L’architettura finanziaria del Global Gateway è particolarmente complicata. Dei 300 miliardi annunciati, solo 18 saranno sovvenzioni dirette provenienti da programmi comunitari dedicati all’azione esterna. 145 miliardi arriveranno dalle banche di investimento dei Paesi membri e dalla Banca europea per la ricostruzione e lo sviluppo (Ebrd).
I circa 135 miliardi restanti sono invece investimenti che la Commissione spera di generare dal settore privato: quelli in settori come le infrastrutture green e l’energia rinnovabile saranno coperti dalla garanzia del Fondo europeo per lo sviluppo sostenibile (Efsd), in collaborazione con la Banca europea per gli investimenti (Eib). Allo sforzo economico, quindi, partecipa tutto il cosiddetto Team Europe: l’Ue, gli Stati Membri e gli istituti di credito comunitari (Eib ed Ebrd). Questo maxi-pacchetto di investimenti si somma ai 9,6 miliardi di euro già spesi dall’Unione in progetti di connettività a livello mondiale tra il 2014 e il 2020: una somma ingente, equivalente al 14% del budget dell’Ue per le relazioni esterne.
Non c’è dubbio che il Global Gateway sia una risposta europea alla Belt and Road Initiative, la grande rete di collegamenti marittimi e terrestri che il governo cinese sta costruendo tra Asia, Africa ed Europa, ribattezzata Nuova via della seta. Non a caso, la presidente della Commissione Ursula von der Leyen ha citato il dialogo con il presidente statunitense Joe Biden al momento della presentazione, affermando che un’iniziativa del genere necessita sintonia politica con chi condivide gli stessi valori dell’Ue. Ne è sfuggito il riferimento al programma del G7 Build Back Better World, fortemente voluto dall’amministrazione Usa per contrastare l’espansionismo cinese.
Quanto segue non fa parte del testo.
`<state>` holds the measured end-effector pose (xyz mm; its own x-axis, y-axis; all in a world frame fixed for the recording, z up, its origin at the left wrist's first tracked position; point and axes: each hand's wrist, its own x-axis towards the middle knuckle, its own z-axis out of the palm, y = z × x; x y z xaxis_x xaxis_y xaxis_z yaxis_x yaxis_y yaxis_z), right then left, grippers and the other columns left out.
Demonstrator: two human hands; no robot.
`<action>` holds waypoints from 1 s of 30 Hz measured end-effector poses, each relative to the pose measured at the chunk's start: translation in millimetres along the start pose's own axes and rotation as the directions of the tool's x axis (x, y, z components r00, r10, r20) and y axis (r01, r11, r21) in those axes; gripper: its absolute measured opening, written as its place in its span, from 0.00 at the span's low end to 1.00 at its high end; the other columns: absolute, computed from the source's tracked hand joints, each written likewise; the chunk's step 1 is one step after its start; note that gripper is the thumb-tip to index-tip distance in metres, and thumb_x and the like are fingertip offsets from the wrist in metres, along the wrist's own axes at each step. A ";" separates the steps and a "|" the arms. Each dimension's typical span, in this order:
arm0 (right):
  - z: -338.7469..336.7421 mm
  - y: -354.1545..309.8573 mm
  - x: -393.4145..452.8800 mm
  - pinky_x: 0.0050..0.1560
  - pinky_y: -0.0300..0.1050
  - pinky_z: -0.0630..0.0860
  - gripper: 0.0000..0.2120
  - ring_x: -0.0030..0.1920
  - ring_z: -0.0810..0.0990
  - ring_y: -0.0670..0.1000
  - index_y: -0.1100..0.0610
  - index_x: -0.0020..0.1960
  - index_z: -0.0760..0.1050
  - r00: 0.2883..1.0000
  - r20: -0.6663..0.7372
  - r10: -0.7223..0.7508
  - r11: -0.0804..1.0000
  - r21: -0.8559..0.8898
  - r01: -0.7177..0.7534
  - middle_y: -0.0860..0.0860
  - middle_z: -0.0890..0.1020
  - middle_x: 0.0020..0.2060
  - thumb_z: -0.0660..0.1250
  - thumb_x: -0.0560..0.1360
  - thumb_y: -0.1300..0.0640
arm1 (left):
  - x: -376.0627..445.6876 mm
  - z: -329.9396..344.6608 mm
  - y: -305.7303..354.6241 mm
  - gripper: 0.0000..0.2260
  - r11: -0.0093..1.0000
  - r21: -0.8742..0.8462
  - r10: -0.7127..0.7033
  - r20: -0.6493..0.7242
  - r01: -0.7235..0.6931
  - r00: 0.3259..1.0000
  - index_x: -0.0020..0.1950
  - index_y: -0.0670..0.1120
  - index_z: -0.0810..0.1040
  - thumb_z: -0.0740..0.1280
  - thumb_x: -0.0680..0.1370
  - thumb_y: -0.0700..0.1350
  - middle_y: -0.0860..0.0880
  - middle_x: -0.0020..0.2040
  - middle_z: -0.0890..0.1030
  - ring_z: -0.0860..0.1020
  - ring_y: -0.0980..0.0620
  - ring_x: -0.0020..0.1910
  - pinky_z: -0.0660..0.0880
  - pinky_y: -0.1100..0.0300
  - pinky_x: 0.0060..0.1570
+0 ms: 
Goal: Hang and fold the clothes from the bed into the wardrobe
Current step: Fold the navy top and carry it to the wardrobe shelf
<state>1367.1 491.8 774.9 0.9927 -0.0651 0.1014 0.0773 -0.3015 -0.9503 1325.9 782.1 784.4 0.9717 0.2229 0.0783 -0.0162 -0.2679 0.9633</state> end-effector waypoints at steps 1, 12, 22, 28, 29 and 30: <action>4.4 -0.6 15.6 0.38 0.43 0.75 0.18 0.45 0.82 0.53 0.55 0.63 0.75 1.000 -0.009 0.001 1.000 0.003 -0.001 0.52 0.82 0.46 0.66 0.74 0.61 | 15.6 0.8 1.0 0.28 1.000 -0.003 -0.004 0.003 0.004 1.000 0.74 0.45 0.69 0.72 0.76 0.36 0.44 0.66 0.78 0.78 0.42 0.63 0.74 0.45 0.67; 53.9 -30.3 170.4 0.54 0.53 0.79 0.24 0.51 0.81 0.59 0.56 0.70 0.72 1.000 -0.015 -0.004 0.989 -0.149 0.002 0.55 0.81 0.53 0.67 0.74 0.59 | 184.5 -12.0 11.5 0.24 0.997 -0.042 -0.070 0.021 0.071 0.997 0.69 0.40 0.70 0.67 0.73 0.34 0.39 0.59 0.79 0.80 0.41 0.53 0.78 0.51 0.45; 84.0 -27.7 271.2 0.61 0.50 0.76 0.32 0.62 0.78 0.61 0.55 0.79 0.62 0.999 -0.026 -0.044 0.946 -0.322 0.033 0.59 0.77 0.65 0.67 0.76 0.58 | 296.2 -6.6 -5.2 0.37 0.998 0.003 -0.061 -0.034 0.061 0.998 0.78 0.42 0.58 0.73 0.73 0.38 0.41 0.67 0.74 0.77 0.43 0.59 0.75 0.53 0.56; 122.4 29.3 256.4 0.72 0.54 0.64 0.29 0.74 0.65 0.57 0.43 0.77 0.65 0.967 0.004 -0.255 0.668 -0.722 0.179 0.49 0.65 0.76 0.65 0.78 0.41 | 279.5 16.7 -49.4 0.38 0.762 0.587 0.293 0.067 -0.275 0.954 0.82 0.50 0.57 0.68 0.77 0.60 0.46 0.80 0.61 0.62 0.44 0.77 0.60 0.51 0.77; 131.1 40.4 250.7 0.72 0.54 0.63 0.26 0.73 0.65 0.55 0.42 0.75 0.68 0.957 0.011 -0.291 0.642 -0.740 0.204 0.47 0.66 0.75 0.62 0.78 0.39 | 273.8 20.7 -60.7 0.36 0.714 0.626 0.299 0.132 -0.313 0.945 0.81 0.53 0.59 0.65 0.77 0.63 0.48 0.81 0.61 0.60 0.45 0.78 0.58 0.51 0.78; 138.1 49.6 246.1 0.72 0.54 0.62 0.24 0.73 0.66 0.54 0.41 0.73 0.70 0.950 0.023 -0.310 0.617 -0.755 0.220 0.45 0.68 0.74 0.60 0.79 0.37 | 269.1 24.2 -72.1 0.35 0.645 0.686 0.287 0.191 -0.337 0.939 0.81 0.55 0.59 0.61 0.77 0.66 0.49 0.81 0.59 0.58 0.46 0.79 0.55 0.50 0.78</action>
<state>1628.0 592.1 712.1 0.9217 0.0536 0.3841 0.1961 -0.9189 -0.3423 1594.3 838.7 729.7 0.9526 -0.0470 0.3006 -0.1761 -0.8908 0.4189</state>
Il piano strategico europeo è una sorta di «alternativa democratica alla Belt and Road Initiative, perché secondo la Commissione punta a fornire supporto finanziario ai Paesi in via di sviluppo, senza doverli necessariamente relegare in una posizione subalterna rispetto ai propri interessi economici. Insieme a investimenti cospicui si offriranno loro condizioni commerciali non svantaggiose e un ambiente accogliente per le imprese locali. «La differenza è che noi non vogliamo lasciarci dietro le spalle una scia di problemi sociali, come quelli provocati dalla Cina in Africa», afferma a Linkiesta Anna Cinzia Bonfrisco, eurodeputata della Lega, molto attiva sui temi che riguardano le ingerenze del governo di Pechino.
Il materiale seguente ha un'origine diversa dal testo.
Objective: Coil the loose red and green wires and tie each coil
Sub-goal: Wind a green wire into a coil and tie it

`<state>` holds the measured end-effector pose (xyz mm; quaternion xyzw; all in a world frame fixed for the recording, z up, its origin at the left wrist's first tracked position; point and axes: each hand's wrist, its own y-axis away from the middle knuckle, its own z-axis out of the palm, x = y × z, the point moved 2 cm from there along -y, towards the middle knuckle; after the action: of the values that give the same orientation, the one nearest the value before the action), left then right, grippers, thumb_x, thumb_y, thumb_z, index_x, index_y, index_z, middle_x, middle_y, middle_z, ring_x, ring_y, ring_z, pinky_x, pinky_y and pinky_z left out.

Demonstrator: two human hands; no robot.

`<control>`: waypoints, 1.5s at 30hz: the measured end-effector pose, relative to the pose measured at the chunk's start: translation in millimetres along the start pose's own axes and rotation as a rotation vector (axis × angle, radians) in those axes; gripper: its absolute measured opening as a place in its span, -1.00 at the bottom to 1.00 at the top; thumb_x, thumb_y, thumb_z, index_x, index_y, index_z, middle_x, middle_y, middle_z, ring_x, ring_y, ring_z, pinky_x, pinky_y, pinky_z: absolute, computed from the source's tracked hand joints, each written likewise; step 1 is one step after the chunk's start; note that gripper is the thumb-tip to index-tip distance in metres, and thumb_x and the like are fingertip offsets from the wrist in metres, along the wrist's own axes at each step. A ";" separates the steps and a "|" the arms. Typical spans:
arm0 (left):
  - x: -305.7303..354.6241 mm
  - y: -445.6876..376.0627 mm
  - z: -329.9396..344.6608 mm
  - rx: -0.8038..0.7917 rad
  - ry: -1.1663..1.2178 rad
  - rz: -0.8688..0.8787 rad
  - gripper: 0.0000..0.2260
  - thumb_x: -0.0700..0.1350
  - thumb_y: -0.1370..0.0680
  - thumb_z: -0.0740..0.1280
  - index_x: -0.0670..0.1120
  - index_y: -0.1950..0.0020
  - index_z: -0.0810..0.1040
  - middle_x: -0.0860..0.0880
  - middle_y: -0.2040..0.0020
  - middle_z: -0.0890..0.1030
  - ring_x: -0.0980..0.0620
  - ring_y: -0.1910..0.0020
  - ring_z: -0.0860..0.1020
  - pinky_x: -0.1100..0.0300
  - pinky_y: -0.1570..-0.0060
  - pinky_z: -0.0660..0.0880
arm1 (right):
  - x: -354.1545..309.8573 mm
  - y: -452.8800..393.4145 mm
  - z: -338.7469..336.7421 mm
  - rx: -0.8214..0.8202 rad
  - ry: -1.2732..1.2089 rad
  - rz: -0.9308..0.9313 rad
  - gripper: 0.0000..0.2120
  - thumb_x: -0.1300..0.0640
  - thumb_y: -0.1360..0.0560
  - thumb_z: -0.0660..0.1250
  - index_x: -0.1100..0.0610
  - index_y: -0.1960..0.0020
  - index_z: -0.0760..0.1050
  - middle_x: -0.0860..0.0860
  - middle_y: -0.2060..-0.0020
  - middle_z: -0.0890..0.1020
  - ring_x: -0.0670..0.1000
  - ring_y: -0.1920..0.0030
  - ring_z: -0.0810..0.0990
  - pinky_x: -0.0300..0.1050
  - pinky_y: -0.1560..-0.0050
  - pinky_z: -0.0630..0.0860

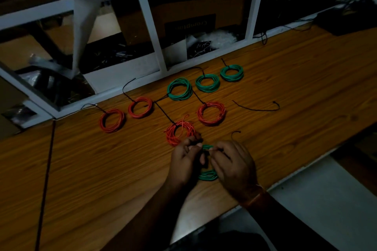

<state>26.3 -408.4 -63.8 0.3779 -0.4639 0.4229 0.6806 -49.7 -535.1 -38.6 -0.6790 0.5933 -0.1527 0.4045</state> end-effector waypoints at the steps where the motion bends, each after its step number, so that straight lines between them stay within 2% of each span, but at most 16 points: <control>1: -0.1 0.1 -0.6 -0.004 0.000 0.016 -0.75 -0.20 -0.58 0.29 -0.38 -0.12 0.48 -0.16 0.43 0.44 -0.06 0.41 0.41 0.08 0.28 0.36 | -1.0 -0.4 -1.7 0.004 -0.008 -0.007 -0.88 0.23 -0.55 0.38 0.20 0.14 0.64 0.07 0.10 0.61 0.09 0.10 0.53 -0.02 0.14 0.47; 4: 0.2 -0.6 -1.5 -0.008 -0.038 0.060 -0.82 -0.20 -0.60 0.27 -0.27 0.16 0.48 -0.17 0.42 0.45 -0.05 0.40 0.40 0.07 0.27 0.36 | -1.4 -2.9 -6.0 -0.075 -0.037 -0.008 -0.88 0.20 -0.55 0.36 0.18 0.13 0.63 0.06 0.10 0.59 0.10 0.11 0.52 -0.02 0.18 0.49; 6: 0.7 -0.6 -1.2 0.001 -0.078 0.063 -0.76 -0.15 -0.62 0.26 -0.21 0.22 0.46 -0.18 0.42 0.45 -0.04 0.41 0.40 0.10 0.31 0.34 | 1.3 -4.1 -8.8 -0.198 -0.079 0.004 -0.92 0.18 -0.53 0.35 0.15 0.08 0.61 0.03 0.08 0.56 0.10 0.11 0.52 0.01 0.20 0.51; 9: -0.6 -0.4 -2.7 -0.010 -0.127 0.064 -0.64 -0.05 -0.67 0.22 -0.26 0.24 0.45 -0.20 0.42 0.47 -0.04 0.42 0.40 0.14 0.35 0.33 | 6.8 -7.0 -16.0 -0.356 -0.156 -0.006 -0.93 0.14 -0.53 0.38 0.08 0.01 0.61 -0.03 0.10 0.52 0.05 0.10 0.50 0.04 0.23 0.51; 12: -0.6 -1.7 -2.0 -0.002 -0.166 0.058 -0.56 0.00 -0.67 0.23 -0.36 0.20 0.46 -0.19 0.42 0.48 -0.07 0.42 0.41 0.14 0.36 0.32 | 14.0 -14.7 -27.8 -0.408 -0.281 0.047 -0.92 0.11 -0.51 0.41 0.04 0.00 0.64 -0.06 0.12 0.53 -0.01 0.08 0.52 0.00 0.20 0.52; 17: 1.1 -4.0 -2.8 0.021 -0.200 0.047 -0.61 0.00 -0.65 0.24 -0.34 0.06 0.54 -0.10 0.42 0.50 -0.12 0.37 0.42 0.05 0.28 0.33 | 19.1 -31.5 -39.5 -0.465 -0.559 0.223 -0.89 0.16 -0.50 0.47 0.03 -0.01 0.69 -0.09 0.11 0.61 -0.10 0.10 0.62 -0.18 0.22 0.57; 21: 2.4 -2.4 -1.2 0.014 -0.225 0.031 -0.69 -0.05 -0.68 0.23 -0.18 0.16 0.56 -0.10 0.42 0.48 -0.07 0.41 0.40 0.12 0.34 0.31 | 15.7 -40.4 -41.9 -0.374 -0.697 0.481 -0.80 0.28 -0.46 0.53 -0.01 0.04 0.70 -0.10 0.17 0.69 -0.14 0.18 0.64 -0.14 0.25 0.55; 24: 3.8 -0.6 -0.1 0.011 -0.243 0.023 -0.67 -0.05 -0.68 0.23 -0.10 0.25 0.52 -0.08 0.45 0.46 -0.02 0.47 0.38 0.17 0.40 0.28 | 12.2 -42.8 -38.7 -0.273 -0.917 0.695 -0.85 0.32 -0.46 0.52 0.11 0.06 0.67 0.00 0.16 0.73 -0.06 0.13 0.70 -0.10 0.15 0.63; 27: 4.1 0.8 1.0 0.000 -0.256 0.029 -0.63 0.00 -0.65 0.24 -0.16 0.30 0.48 -0.13 0.45 0.43 -0.02 0.47 0.36 0.16 0.40 0.26 | 6.3 -43.6 -30.6 -0.140 -1.086 0.879 -0.82 0.37 -0.45 0.49 0.16 0.02 0.61 0.02 0.22 0.71 -0.09 0.21 0.67 -0.21 0.24 0.58; 30: 3.1 1.5 1.6 -0.003 -0.221 0.015 -0.60 0.01 -0.64 0.26 -0.24 0.29 0.46 -0.17 0.43 0.42 -0.08 0.42 0.35 0.05 0.33 0.27 | -0.6 -43.2 -20.0 -0.001 -1.367 1.167 -0.69 0.44 -0.48 0.41 0.17 -0.13 0.50 0.13 0.21 0.69 0.01 0.23 0.69 -0.25 0.39 0.52; 32: 2.9 2.0 0.4 -0.003 -0.215 0.008 -0.57 0.01 -0.65 0.26 -0.30 0.27 0.44 -0.18 0.42 0.41 -0.10 0.41 0.34 -0.02 0.31 0.25 | -2.4 -42.0 -13.8 0.053 -1.428 1.276 -0.59 0.46 -0.48 0.39 0.13 -0.24 0.46 0.13 0.24 0.67 0.03 0.27 0.65 -0.27 0.44 0.46; 35: 5.1 2.6 0.3 -0.032 -0.227 -0.008 -0.54 0.03 -0.65 0.24 -0.26 0.33 0.44 -0.19 0.44 0.40 -0.12 0.43 0.33 -0.09 0.37 0.22 | -2.2 -39.7 -13.2 0.067 -1.278 1.283 -0.58 0.43 -0.49 0.41 0.07 -0.24 0.50 0.02 0.31 0.66 -0.04 0.35 0.55 -0.27 0.46 0.41; 37: 5.2 1.7 0.4 -0.055 -0.225 -0.035 -0.55 0.04 -0.65 0.24 -0.22 0.34 0.44 -0.16 0.47 0.38 -0.11 0.45 0.32 -0.11 0.41 0.20 | -1.5 -38.8 -19.5 0.013 -1.003 1.160 -0.75 0.34 -0.50 0.45 0.09 -0.11 0.61 -0.05 0.30 0.68 -0.12 0.32 0.58 -0.25 0.36 0.47; 39: 3.0 1.0 0.1 -0.067 -0.206 -0.057 -0.55 0.03 -0.65 0.25 -0.28 0.30 0.43 -0.13 0.48 0.37 -0.06 0.46 0.31 -0.02 0.41 0.18 | -2.1 -38.7 -26.5 -0.035 -0.742 0.994 -0.90 0.26 -0.51 0.48 0.11 0.01 0.69 -0.09 0.34 0.67 -0.22 0.34 0.58 -0.31 0.30 0.47; 41: 1.9 1.5 1.6 -0.095 -0.203 -0.069 -0.57 0.02 -0.65 0.25 -0.28 0.29 0.43 -0.12 0.49 0.36 -0.01 0.49 0.30 0.10 0.43 0.18 | -5.0 -39.0 -31.6 -0.049 -0.581 0.864 -0.92 0.20 -0.51 0.49 0.07 0.03 0.71 -0.14 0.39 0.63 -0.24 0.38 0.55 -0.37 0.33 0.43; 45: 4.5 1.6 -0.2 -0.152 -0.255 -0.073 -0.56 -0.07 -0.70 0.21 -0.03 0.39 0.48 -0.06 0.51 0.38 0.03 0.54 0.29 0.24 0.47 0.21 | -9.9 -41.4 -29.3 -0.119 -0.298 0.637 -0.91 0.18 -0.50 0.49 0.08 0.01 0.73 -0.04 0.19 0.67 -0.19 0.22 0.60 -0.49 0.22 0.43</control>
<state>25.8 -406.6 -59.4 0.3925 -0.5633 0.3101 0.6577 -44.1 -538.0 12.7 -0.4972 0.7174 0.1167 0.4739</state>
Secondo la deputata, l’aspetto cruciale di questa iniziativa è la costruzione di una rete di dati sicura in condivisione tra l’Europa e altri Paesi nel mondo, che sia «libera da minacce o condizionamenti e affidabile per i cittadini». Proprio sulla supremazia nel campo digitale si gioca a suo parere la partita tra la Cina e l’Ue. «I dati costituiscono un patrimonio immateriale di grande valore ed è fondamentale tenerli al sicuro. Dobbiamo unire le forze con quei Paesi che condividono i nostri stessi valori. Ce ne sono anche in Asia: Giappone, Corea del Sud, Taiwan».
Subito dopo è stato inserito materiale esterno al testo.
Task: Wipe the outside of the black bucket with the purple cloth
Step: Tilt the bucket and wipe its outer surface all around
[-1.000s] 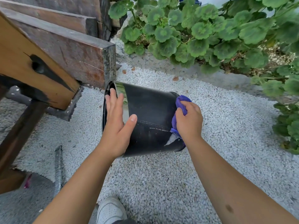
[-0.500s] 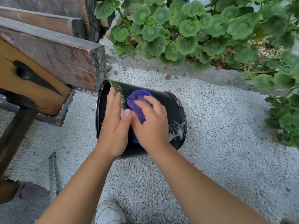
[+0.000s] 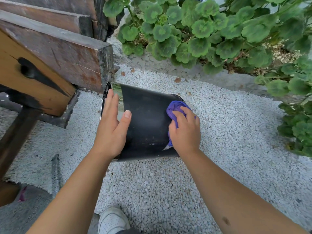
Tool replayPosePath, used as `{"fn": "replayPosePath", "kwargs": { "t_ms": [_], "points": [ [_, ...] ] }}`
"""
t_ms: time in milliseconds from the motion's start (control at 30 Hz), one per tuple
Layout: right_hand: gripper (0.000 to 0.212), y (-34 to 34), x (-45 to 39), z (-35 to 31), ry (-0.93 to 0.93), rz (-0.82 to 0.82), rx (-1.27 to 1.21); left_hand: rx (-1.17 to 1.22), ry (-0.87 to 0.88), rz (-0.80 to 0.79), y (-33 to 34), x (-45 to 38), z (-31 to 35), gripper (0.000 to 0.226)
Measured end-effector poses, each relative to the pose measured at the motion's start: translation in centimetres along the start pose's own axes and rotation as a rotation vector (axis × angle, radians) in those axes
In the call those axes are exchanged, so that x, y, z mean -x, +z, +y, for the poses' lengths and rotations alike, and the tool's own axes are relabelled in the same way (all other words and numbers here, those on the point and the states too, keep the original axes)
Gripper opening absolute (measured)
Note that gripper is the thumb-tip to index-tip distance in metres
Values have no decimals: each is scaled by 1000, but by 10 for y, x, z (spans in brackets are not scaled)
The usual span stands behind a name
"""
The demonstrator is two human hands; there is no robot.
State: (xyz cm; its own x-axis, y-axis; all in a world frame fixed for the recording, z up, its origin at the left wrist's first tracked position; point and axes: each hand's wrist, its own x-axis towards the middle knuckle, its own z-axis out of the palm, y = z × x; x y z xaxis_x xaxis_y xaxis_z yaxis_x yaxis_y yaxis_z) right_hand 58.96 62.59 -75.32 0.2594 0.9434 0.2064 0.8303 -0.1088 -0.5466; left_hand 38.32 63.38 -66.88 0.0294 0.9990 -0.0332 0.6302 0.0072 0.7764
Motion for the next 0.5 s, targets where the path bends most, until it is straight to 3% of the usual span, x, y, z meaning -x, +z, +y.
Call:
{"fn": "replayPosePath", "kwargs": {
  "t_ms": [267, 500],
  "points": [
    [32, -3, 0, 31, 139, -78, 16, 20, -2, -41, 5, 0, 8, 75],
    [35, -26, -25, -11, 215, -25, -413, 77, -45, -29, 3, -5, 11, 73]
  ]
}}
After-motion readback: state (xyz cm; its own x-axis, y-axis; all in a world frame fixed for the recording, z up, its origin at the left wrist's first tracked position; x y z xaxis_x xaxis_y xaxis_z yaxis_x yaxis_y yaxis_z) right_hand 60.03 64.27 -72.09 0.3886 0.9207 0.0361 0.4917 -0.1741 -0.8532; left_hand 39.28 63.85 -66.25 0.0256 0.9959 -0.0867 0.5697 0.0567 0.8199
I progetti infrastrutturali finanziati con soldi europei dovrebbero così aiutare a promuovere anche le cosiddette best practices europee, come l’accesso sicuro a internet e la libera competizione, un punto chiave anche per Bonfrisco. «Nei nostri rapporti con la Cina, è necessario chiarire due aspetti: il rifiuto di ogni forma di autoritarismo, che va considerato come una minaccia, e la volontà di contrastare la concorrenza sleale». Al resto del mondo, nei prossimi anni, la scelta.